I’ll be following the Primary Route, which I’ve hiked and run in its entirety and in segments and about which I’ve written a guidebook. The Primary Route is the Goldilocks option: it generally stays high and close to the Continental Divide, but it deviates to avoid technical terrain, access better country, or keep a natural flow. In the tradition of backpacking high routes, this line is “just right.”

Steve at Paiute Lake in late-June

FKT history

In 2011 Mark Oveson completed a supported “fast Pfiffner” in 37:44. His route and the Primary Route overlap for many stretches, but have too many differences to be put in the same time category.

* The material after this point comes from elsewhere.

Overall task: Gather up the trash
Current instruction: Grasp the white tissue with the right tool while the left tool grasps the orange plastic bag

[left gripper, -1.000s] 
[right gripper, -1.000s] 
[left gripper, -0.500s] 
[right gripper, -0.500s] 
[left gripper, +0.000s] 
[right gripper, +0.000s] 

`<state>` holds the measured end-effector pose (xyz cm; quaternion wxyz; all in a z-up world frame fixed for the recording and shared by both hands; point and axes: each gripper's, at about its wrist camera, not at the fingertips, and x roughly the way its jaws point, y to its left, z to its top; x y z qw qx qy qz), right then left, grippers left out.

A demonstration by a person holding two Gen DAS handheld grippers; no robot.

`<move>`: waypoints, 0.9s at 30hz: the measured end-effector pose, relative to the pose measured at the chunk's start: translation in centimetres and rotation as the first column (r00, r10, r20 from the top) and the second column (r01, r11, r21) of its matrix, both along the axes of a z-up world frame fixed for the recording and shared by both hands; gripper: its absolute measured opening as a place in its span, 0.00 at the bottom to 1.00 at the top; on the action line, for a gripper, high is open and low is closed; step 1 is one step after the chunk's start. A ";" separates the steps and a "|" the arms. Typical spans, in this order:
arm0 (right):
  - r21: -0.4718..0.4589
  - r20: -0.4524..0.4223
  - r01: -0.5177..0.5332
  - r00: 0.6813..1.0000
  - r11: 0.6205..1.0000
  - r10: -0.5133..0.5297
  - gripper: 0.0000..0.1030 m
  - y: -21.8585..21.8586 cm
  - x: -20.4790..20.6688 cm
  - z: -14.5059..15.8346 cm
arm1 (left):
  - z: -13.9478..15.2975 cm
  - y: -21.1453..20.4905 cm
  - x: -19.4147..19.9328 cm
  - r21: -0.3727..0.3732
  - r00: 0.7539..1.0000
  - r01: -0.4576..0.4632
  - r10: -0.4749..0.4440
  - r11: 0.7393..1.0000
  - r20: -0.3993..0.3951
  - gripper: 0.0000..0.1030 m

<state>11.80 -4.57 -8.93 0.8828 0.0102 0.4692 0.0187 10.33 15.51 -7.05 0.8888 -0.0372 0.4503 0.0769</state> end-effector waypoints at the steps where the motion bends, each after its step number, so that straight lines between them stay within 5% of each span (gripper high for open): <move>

The only previous FKT attempt on the Primary Route was in 2018 by Sunny Stroeer, who did it in 2 days 6 hours and 41 minutes. It’s a strong time in the women’s unsupported category.

Goal time

I’m hoping to finish at least in 48 hours (B goal) but hopefully more like 36 hours (A goal). My thinking:

  • My time will be most strongly correlated with the route’s vertical gain (28,500 feet), not horizontal distance (76 miles). For very mountainous courses, routes, and trails, this is predictably the case.
  • My best comparison is UTMB, which had 33,300 vertical feet of gain and which in 2017 I finished in 24:44, meaning that every minute I climbed 22.4 vertical feet and descended 22.4 vertical feet, on average.
  • My fitness is not as high now, so I’m thinking that 20 vertical feet of gain per minute (a 10% reduction) is a better assumption when I’m on-trail, and that 13.3 vertical feet of gain per minute (two-thirds of my on-trail vertical speed) is a realistic assumption when I’m off-trail.
  • Using these assumptions, I get 28.6 hours.
  • Adjust for the higher altitude (+1 hour, or 47 seconds per mile), heavier pack (+1 hour), and longer duration (+1 hour), and then add cushion for weather delays (+ 2 hours) and sleep (+2 hours).
  • This gets me to 35.5 hours.


I’ll post my gear list in a separate post. When I leave the trailhead, my pack will weigh 9-10 pounds total, which has a surprising influence on pace and climbing ability.

The heaviest items:

  • Food (3 pounds)
  • Packed clothing (2 lbs)
  • Water (1.5 pounds when full),
  • My pack (1 lb), and,
  • Trekking poles (10 oz when not in use)

Recently I’ve gone for a few runs with my fully loaded pack, just so the weight and organization is not foreign to me on Tuesday morning.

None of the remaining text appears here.